The next pieces I printed were the knobs for the 2 rotary encoders. These were printed on my ender 3 using gray Hatchbox filament. These knobs are pressure fit with the rotary encoders, but I did use a drop of super glue on the inside of the knob to ensure a strong long-lasting bond with the encoders.
Then the final piece that was printed was a lid that goes over the main body. This is just a simple pressure fitting cover for the electronic. No screws or glue is used for this piece and it fits snug. When I was designing the lid, I though the pressure fit wouldn’t work and would either be too tight to fit properly or be too loose and would constantly come off. But it turned out to be perfect. I could through this unit against a wall and it wouldn’t pop out, and when I wanted to take it apart I just pulled it in the right way and it would come out.
Final Assembly
This part was very easy and straight forward. First thing I did was pop the 4-40 nuts into the hexagonal holes on the matrix bracket and Main body total of 6 nuts. Then I screwed the circuit board into the main body. Because of the way I laid out the components onto the circuit board, I was only able to use 2 Screws to hold it in place, which is good enough but if I were to resolder the board, I would have left more space for the screws. Next, I popped the rotary encoders into place and slid on the knobs. After that, pressed the lid into place. Then pressed to LED matrix and bracket onto the main body and screwed it together. And that was it for the assembly.

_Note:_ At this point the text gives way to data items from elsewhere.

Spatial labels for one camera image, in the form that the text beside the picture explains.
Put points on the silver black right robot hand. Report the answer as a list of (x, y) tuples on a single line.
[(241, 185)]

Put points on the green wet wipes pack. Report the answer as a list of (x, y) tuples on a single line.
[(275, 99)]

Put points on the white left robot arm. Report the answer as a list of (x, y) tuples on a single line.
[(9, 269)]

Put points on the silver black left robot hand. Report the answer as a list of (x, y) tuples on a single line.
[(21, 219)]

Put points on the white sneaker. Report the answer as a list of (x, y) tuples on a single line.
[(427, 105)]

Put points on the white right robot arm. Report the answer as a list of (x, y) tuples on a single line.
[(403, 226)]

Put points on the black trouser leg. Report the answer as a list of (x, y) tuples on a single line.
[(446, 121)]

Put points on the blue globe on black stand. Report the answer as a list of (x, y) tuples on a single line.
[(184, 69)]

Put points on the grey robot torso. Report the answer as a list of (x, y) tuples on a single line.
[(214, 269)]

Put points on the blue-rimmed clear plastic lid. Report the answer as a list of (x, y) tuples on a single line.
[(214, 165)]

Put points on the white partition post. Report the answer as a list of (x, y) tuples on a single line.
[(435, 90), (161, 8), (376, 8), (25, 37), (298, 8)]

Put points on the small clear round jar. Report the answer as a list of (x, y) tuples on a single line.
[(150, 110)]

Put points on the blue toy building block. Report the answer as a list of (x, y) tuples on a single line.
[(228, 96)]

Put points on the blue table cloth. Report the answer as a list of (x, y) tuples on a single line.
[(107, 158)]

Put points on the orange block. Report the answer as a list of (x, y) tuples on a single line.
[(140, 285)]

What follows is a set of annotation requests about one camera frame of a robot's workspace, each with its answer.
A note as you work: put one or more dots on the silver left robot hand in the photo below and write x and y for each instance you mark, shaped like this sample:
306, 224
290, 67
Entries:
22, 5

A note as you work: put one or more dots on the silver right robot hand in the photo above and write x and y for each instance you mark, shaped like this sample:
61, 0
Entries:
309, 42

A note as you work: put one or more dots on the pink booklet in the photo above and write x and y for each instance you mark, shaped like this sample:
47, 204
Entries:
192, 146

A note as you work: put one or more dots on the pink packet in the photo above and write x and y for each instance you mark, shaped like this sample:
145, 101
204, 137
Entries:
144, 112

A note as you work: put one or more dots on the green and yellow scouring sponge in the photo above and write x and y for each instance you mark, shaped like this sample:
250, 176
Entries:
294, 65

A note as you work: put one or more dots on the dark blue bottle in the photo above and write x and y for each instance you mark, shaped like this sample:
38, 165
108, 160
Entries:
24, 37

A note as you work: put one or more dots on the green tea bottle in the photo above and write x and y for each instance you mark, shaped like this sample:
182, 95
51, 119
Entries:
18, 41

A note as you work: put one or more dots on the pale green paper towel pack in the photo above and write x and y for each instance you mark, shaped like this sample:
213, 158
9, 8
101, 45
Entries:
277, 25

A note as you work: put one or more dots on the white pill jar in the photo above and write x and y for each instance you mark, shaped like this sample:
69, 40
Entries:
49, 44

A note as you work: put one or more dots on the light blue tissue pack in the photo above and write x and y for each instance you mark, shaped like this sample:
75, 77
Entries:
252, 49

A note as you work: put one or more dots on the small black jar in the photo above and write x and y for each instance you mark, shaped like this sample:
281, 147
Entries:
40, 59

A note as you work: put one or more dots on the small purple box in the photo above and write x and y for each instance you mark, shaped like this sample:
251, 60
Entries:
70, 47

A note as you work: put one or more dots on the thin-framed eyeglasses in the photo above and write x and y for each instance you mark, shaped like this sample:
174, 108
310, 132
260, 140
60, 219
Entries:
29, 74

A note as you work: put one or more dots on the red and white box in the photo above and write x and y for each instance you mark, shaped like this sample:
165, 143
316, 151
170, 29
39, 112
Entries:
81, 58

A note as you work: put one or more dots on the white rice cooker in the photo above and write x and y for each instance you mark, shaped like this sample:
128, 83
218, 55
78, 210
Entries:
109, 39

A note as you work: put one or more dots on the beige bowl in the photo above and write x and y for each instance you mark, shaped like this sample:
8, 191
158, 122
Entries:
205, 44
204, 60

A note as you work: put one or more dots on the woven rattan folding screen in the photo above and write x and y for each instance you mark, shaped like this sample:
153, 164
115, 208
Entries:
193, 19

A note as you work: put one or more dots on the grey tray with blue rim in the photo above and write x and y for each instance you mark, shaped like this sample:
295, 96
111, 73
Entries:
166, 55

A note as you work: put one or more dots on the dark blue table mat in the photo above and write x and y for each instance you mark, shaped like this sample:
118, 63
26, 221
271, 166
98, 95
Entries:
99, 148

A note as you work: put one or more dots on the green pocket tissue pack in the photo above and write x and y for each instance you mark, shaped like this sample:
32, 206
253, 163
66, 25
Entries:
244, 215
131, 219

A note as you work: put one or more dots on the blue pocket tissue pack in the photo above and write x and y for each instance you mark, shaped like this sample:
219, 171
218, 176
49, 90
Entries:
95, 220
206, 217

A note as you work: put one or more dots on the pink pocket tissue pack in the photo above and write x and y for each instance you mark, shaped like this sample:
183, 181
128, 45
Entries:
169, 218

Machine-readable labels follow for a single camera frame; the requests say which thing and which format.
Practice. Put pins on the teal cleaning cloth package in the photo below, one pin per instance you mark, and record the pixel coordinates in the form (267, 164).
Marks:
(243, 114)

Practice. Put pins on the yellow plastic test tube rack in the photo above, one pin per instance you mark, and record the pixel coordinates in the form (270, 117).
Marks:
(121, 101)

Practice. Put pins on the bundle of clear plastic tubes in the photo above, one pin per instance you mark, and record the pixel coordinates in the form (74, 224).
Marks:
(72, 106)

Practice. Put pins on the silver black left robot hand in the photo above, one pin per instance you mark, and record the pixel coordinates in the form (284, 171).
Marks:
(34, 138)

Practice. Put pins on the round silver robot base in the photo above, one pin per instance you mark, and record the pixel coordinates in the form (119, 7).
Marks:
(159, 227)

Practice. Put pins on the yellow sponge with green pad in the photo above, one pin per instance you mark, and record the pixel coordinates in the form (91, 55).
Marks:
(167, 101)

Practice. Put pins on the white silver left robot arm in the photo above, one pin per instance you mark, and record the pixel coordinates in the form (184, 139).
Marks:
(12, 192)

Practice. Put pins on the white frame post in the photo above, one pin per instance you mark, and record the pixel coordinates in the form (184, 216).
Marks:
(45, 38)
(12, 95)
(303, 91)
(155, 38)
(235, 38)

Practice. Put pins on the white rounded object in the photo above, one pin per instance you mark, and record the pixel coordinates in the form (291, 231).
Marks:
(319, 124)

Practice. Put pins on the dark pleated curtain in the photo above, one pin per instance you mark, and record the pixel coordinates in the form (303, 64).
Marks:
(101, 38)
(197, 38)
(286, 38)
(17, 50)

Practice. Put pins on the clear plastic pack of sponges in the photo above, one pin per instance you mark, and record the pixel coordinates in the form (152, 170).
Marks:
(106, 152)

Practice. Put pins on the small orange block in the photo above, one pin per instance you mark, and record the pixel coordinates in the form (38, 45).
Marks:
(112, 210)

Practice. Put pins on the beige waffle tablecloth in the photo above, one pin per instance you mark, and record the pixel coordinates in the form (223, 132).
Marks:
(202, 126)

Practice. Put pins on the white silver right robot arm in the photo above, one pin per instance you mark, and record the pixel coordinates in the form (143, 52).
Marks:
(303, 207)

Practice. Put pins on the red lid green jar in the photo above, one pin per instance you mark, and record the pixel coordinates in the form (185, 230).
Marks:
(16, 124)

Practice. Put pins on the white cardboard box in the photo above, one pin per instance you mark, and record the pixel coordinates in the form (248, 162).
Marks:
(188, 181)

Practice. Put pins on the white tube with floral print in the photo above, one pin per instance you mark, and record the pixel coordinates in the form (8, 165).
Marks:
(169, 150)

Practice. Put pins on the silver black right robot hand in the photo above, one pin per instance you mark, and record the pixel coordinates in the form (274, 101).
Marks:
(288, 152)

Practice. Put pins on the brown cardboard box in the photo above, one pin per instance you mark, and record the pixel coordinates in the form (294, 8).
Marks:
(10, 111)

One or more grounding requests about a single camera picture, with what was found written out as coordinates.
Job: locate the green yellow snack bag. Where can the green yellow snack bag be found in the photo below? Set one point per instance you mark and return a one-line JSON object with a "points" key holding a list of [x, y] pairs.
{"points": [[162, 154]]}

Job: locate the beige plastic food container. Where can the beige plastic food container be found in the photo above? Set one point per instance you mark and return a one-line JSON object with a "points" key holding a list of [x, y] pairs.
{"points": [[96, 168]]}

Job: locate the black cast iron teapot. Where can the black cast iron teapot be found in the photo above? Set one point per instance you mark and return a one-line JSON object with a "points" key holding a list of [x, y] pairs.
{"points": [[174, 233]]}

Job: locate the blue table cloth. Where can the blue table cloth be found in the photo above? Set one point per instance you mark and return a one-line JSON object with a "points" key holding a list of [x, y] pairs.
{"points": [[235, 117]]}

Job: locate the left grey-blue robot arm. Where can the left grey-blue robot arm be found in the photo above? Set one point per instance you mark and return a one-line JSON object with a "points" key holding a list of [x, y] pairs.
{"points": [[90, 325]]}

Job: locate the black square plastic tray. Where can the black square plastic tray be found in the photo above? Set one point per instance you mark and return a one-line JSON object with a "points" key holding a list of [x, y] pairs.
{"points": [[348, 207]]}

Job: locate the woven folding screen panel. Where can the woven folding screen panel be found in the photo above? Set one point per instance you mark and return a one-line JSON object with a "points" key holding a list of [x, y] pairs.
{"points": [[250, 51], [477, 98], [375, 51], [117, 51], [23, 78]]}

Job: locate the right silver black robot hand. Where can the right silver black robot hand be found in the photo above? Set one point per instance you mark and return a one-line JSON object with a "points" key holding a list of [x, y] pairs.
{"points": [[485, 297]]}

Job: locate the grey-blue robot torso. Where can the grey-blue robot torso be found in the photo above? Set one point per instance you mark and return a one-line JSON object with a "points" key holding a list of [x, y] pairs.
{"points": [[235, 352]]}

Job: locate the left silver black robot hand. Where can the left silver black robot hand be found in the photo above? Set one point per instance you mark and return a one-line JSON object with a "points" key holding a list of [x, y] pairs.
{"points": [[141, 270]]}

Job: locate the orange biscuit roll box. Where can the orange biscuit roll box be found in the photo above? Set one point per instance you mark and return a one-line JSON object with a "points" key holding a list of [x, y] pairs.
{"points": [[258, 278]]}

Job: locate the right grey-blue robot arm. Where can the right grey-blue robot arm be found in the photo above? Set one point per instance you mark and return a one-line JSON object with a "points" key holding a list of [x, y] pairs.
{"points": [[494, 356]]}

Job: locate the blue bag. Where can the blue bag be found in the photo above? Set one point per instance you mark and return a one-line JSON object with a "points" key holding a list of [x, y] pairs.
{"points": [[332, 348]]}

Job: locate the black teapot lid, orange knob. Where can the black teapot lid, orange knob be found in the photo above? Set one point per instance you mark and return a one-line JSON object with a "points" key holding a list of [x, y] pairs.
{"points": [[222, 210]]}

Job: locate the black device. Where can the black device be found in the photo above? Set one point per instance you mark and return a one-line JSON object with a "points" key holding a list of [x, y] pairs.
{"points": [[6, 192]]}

Game Play and Final Thoughts
Now the only thing left to do is plug it in and start playing. So how is the gameplay? Honestly not great. The unit works perfectly; each player is easy to control the ball bounces exactly as intended; the rotary encoders work great. The only problem is, it is WAY too easy. The matrix is only 8 LEDs tall, which means that in order to score a point the ball needs to go into a spot which the other player is not occupying. But the player’s paddle is 3 LEDs tall. So at any point in time each player is covering almost 40% of their side of the play field. So it is very hard to miss the ball.
All in all I am very happy with this build. It was very fun to make, it looks good, and I am happy with the final product.